Writing Clementine @ Allen & Unwin | Goodreads | Google Books


You said we could write anything we wanted.

The first thing that came into our minds.

Blue fish red fish green fish …

Clementine Darcy dreams that she is drowning. While all her friends seem to be floating effortlessly through life – pretty, poised and popular – Clementine, fuddled and flailing. Clem’s two best friends have left her behind – they are obsessed with boys and clothes and celebrities. They want Clem to be like them. They want a thin, polished friend. And so Clem must run laps with them every day after school. They say it’s for her own good. Clem just wishes they’d learn to like her the way she is.

Clem dreams of being a famous writer. Famous writers don’t need to worry about what they look like – they’re loved for their words.

At home, things for Clementine aren’t much better. Her brother, Fergus, won’t leave his room, and Clem doesn’t know what to do. She just wants him to come out so her family could be whole again.

Clem feels very alone. Her big sister, Sophie, is busy being a university student, her mum is always at work, and her best friends don’t want to hear about the bad stuff. Clem just needs someone to talk to.

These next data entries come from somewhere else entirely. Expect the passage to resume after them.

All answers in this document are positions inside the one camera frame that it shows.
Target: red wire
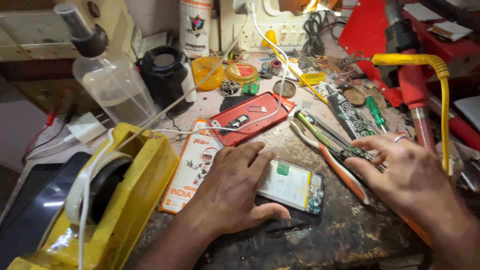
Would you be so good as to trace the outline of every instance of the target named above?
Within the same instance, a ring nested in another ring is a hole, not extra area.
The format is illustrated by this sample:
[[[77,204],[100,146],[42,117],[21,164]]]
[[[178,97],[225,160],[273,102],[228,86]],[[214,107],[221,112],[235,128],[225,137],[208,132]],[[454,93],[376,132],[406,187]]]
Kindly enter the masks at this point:
[[[25,148],[25,154],[28,153],[28,151],[30,150],[30,146],[32,145],[33,141],[35,141],[35,139],[38,138],[38,136],[40,136],[40,134],[42,134],[49,126],[45,126],[42,130],[40,130],[40,132],[38,132],[33,138],[32,140],[30,140],[30,142],[28,143],[27,147]]]

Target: plastic bottle
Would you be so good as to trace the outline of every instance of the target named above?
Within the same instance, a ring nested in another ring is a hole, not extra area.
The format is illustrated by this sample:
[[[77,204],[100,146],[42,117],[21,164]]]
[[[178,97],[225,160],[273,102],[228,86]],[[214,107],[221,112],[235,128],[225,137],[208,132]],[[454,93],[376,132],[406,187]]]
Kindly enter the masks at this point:
[[[73,3],[61,3],[54,11],[64,20],[79,56],[73,76],[115,123],[143,126],[157,114],[148,89],[130,56],[106,48]]]

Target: cartoon character
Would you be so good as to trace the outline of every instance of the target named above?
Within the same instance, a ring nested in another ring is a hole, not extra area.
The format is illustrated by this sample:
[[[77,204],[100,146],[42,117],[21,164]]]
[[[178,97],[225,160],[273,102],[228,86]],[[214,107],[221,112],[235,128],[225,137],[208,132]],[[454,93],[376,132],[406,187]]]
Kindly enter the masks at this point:
[[[200,160],[202,163],[198,165],[194,165],[192,160],[187,161],[187,166],[196,170],[198,168],[201,169],[200,173],[197,175],[195,180],[193,181],[193,184],[196,186],[199,186],[203,180],[205,179],[205,176],[207,175],[208,171],[210,170],[210,166],[212,166],[213,158],[215,154],[218,152],[218,150],[214,147],[209,147],[205,149],[201,154],[200,154]]]

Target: green screwdriver
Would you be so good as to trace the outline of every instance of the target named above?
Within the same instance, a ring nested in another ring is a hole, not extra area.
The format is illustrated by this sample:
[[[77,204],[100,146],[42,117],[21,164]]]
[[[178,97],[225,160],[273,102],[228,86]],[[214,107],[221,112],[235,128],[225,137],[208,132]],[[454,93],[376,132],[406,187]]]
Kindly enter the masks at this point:
[[[370,111],[373,118],[375,119],[375,123],[377,124],[377,126],[383,129],[385,133],[387,133],[387,131],[385,130],[385,119],[382,117],[382,114],[380,113],[380,109],[378,109],[377,103],[375,102],[373,97],[372,96],[366,97],[365,102],[367,103],[368,110]]]

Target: sticker
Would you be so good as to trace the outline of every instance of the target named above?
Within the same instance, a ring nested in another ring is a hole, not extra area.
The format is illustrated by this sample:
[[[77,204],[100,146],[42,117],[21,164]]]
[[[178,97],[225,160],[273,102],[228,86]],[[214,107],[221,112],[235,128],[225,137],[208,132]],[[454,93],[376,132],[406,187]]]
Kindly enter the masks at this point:
[[[253,73],[253,68],[247,65],[238,64],[235,65],[233,73],[237,76],[248,76]]]
[[[288,164],[279,162],[278,166],[276,167],[276,172],[280,175],[287,176],[289,168],[290,168],[290,166]]]
[[[320,73],[312,73],[312,74],[302,74],[301,75],[302,79],[307,81],[310,85],[317,85],[320,82],[325,81],[325,72],[320,72]]]

Then, Clementine’s philosophy teacher, Mr Hiller, sets the class a strange assignment. For the first part of term, there will be no lessons or studying. Instead, they will write. Sometimes there will be topics, but mostly they will just write whatever comes into their heads.

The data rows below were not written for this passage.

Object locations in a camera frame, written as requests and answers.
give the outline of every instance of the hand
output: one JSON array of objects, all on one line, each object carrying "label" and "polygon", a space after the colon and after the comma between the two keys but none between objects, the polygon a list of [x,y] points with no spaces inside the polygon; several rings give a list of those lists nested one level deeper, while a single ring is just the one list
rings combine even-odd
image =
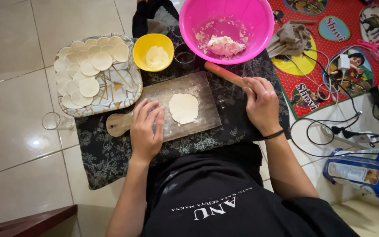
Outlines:
[{"label": "hand", "polygon": [[252,124],[266,137],[282,130],[279,124],[279,99],[273,85],[260,77],[244,77],[250,86],[242,88],[247,97],[246,112]]},{"label": "hand", "polygon": [[[163,125],[165,123],[164,107],[157,107],[148,115],[148,111],[159,105],[158,101],[147,103],[147,99],[141,101],[134,109],[133,124],[130,136],[133,155],[131,159],[149,164],[157,155],[163,143]],[[153,133],[153,124],[156,120],[156,131]]]}]

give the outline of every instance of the white tile floor
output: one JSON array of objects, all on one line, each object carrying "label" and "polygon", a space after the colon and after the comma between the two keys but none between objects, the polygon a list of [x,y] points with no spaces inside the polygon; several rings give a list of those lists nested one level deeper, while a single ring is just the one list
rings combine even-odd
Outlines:
[{"label": "white tile floor", "polygon": [[[172,2],[179,11],[183,0]],[[77,132],[46,131],[41,118],[50,111],[62,113],[55,101],[52,64],[56,50],[70,40],[108,32],[131,37],[135,8],[135,0],[0,0],[0,222],[74,203],[79,206],[77,218],[59,226],[66,232],[57,236],[104,235],[123,179],[90,191]],[[357,97],[355,103],[364,114],[352,130],[378,133],[369,96]],[[330,111],[320,110],[310,118],[323,119]],[[352,115],[351,103],[346,101],[331,118],[344,120]],[[337,147],[349,148],[340,142],[324,148],[312,145],[305,136],[307,124],[300,122],[292,131],[304,150],[327,155]],[[316,141],[328,140],[318,128],[311,129],[310,135]],[[264,143],[260,146],[265,156],[260,173],[265,187],[272,190]],[[357,194],[324,179],[325,159],[292,147],[323,199],[334,203]]]}]

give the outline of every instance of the black shirt
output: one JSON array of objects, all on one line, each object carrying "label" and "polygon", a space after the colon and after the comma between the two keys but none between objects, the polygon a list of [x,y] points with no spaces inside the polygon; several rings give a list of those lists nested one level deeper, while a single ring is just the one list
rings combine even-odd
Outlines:
[{"label": "black shirt", "polygon": [[157,176],[141,236],[358,236],[328,202],[281,199],[219,155],[181,157]]}]

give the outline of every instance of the marble pattern plate
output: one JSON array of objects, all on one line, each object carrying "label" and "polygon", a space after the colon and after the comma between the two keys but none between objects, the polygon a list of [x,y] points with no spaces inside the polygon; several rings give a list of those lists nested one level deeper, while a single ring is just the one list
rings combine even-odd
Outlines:
[{"label": "marble pattern plate", "polygon": [[[93,98],[91,105],[80,109],[68,109],[62,105],[62,95],[58,92],[58,103],[62,110],[73,117],[80,118],[98,113],[117,110],[131,106],[137,101],[143,90],[143,81],[139,68],[134,62],[133,49],[134,42],[124,34],[110,33],[106,35],[92,36],[79,41],[85,42],[88,39],[99,39],[100,37],[119,36],[129,47],[129,58],[127,62],[114,62],[112,66],[101,71],[95,78],[100,84],[98,94]],[[64,47],[70,47],[74,41],[69,42]]]}]

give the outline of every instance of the power strip
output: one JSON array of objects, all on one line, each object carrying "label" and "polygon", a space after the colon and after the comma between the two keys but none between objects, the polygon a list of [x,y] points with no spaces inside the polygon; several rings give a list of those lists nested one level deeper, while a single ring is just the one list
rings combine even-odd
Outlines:
[{"label": "power strip", "polygon": [[[334,126],[333,124],[326,124],[326,125],[328,127]],[[328,137],[333,137],[333,132],[328,127],[321,125],[321,132]],[[368,134],[345,138],[341,132],[339,134],[334,134],[334,139],[347,143],[352,146],[356,146],[360,148],[361,150],[372,149],[373,147],[370,145],[370,143],[376,142],[376,138],[371,137],[371,135],[368,135]]]}]

Blue fish red fish green fish.

At first, Clementine isn’t too impressed about this weird project. Especially since it seems like the geeky Frederick Paul (her arch writing rival), is finding it really easy. Clem reckons he’s going to write the next War and Peace, while she scribbles in the margins of her exercise book. Slowly, however, Clementine begins to enjoy the task. It’s nice to have someone to confide in.

And, as things with her friends and Fergus go from bad to worse, and as she is confronted by a whole new set of problems in the form of the unwanted advances of the most popular boy in school, writing to Ms Hiller becomes Clementine’s therapy.

That is, until Frederick Paul – and his crazy Steampunk Society friends – show Clementine that there is another kind of life for her, one where she can be her true self and where people will like her just as she is.

Things for Clementine are looking up.

But Fergus still won’t leave his room.